Nestlé steht weltweit in der Kritik

Insbesondere das internationale Handeln des größten Lebensmittelkonzerns der Welt führt zu Protesten. Nestlé wird immer wieder vorgeworfen, weltweit Profit auf Kosten der Ärmsten zu machen. Kritik gab es in der Vergangenheit unter anderem dafür, dass Nestlé Bohrrechte unter anderem in Afrika von staatlichen Wasserbehörden gekauft habe und dort Wasser abpumpe, wo es ohnehin knapp sei. Das Unternehmen wehrt sich gegen diesen Vorwurf.

Greenpeace, der World Wildlife Fund und andere Umweltschutzorganisationen prangern zudem an, dass Nestlé Palmöl von Produzenten kauft, die Urwälder unter anderem in Indonesien abholzen lassen, um Palmöl-Plantagen zu errichten.

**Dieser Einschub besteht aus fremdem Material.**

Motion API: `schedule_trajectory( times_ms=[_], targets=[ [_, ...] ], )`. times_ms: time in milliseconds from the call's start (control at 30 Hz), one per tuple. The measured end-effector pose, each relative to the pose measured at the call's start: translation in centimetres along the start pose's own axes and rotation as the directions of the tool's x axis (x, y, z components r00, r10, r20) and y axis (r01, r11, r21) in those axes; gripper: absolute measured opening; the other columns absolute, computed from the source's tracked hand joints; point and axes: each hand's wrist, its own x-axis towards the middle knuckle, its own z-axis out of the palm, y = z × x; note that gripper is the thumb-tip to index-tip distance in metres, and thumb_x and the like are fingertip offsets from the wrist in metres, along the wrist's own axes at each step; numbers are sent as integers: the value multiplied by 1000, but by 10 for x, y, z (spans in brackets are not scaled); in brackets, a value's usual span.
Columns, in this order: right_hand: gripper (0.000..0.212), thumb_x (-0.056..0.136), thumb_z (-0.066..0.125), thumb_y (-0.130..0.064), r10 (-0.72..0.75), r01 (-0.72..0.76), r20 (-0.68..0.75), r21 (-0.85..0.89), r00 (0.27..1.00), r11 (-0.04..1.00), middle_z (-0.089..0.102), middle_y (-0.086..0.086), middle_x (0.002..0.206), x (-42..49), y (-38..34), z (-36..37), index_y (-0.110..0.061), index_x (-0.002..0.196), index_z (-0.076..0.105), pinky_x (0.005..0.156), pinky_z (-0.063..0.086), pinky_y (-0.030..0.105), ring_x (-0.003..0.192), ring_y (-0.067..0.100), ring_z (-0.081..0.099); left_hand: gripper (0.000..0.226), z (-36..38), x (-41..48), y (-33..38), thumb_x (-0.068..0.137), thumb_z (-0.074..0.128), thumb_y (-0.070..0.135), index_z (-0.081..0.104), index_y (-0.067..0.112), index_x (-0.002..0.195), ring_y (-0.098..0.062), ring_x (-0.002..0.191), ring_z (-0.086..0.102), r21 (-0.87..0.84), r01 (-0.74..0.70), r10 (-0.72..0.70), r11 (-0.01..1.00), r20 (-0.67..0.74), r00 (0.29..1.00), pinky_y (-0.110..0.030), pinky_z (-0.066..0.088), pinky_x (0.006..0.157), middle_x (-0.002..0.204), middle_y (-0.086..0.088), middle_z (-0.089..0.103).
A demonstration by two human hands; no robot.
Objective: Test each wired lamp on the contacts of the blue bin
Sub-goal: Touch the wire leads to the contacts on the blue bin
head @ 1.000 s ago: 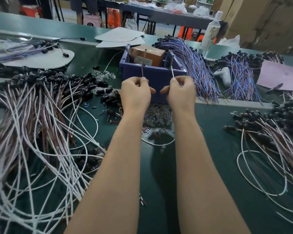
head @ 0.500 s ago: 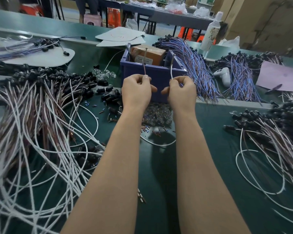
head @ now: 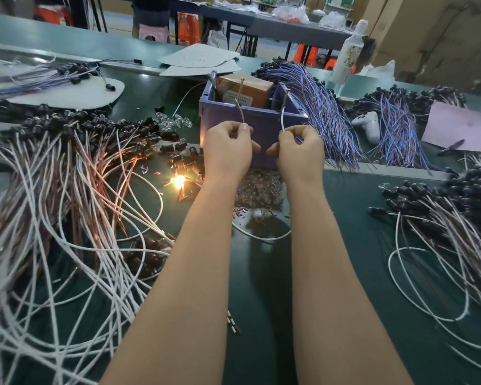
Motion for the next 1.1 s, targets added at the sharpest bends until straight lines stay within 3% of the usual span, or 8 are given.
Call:
schedule_trajectory(
  times_ms=[200, 300, 400, 533, 667, 867, 1000, 1100],
  targets=[
    [27, 90, 49, -12, -24, 6, -263, -69, 964, 998, 60, 5, 110, 2, -10, -22, -11, 117, 49, 93, 45, 41, 99, 22, 57, 22, -6, -8, 9, 90, 50, 17, 70, 14, 82, -15, 76, 65, 376, -5, -128, 927, 328, 936, -33, 54, 83, 74, -1, 71],
    [37, 88, 52, -11, -263, 149, -364, -311, 893, 938, 50, 7, 129, -9, -18, -31, -8, 125, 50, 106, 30, 31, 121, 20, 44, 28, -8, -17, 14, 93, 48, 21, 73, 8, 92, -25, 94, 65, 556, -67, -216, 828, 428, 878, -36, 52, 89, 95, -9, 72],
    [19, 89, 55, -12, -314, 277, -51, -351, 948, 894, 66, 8, 106, -27, -20, -21, -7, 104, 66, 89, 38, 22, 102, 21, 59, 30, -19, -16, 14, 94, 42, 19, 67, 6, 105, -32, 101, 62, 599, 21, -174, 800, 199, 965, -38, 50, 92, 108, -14, 68],
    [24, 87, 63, -34, -21, 311, 433, -613, 901, 726, 67, 9, 110, -51, -5, 11, -16, 102, 69, 89, 46, 34, 105, 28, 59, 31, -49, -15, 12, 94, 43, 24, 60, 1, 105, -39, 105, 56, 684, 112, -160, 721, 6, 987, -38, 45, 86, 114, -22, 62],
    [28, 93, 55, -35, 64, 371, 463, -779, 884, 505, 55, 9, 125, -74, 10, 35, -20, 116, 59, 95, 38, 42, 119, 33, 46, 32, -71, -26, 5, 93, 46, 30, 60, 1, 99, -37, 99, 61, 739, 159, -311, 655, 72, 948, -37, 48, 81, 106, -20, 65],
    [27, 97, 47, -27, 3, 284, 370, -718, 929, 636, 57, 12, 123, -74, 9, 31, -11, 118, 50, 91, 36, 42, 116, 33, 50, 41, -66, -42, 4, 100, 40, 24, 50, 2, 67, -16, 30, 45, 687, 214, -429, 694, 156, 890, -23, 38, 39, 54, -7, 56],
    [37, 89, 57, -27, 49, 378, 452, -796, 891, 472, 50, 13, 128, -81, 14, 31, -13, 123, 51, 94, 36, 45, 120, 35, 45, 33, -62, -45, -2, 95, 45, 16, 57, -2, 70, -26, 65, 57, 720, 191, -418, 667, 148, 896, -36, 50, 72, 71, -15, 63],
    [33, 94, 49, -26, -50, 370, 404, -773, 913, 515, 50, 14, 127, -85, 15, 31, -7, 122, 48, 94, 34, 45, 119, 35, 43, 38, -63, -46, -6, 97, 43, 31, 60, -3, 105, -35, 102, 60, 731, 176, -371, 660, 113, 922, -38, 47, 87, 110, -22, 64]
  ],
)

Immer wieder gerät der Konzern aber auch wegen des hohen Zuckergehalts seiner Produkte in die Kritik. Im vergangenem Jahr sind zudem gleich sechs Nestlé-Produkte von der Hamburger Verbraucherzentrale zu Mogelpackungen gekürt worden. Aktuell zieht der Konzern zusätzlichen Unmut auf sich, weil Nestlé seine Geschäfte mit Russland nicht vollständig einstellen will.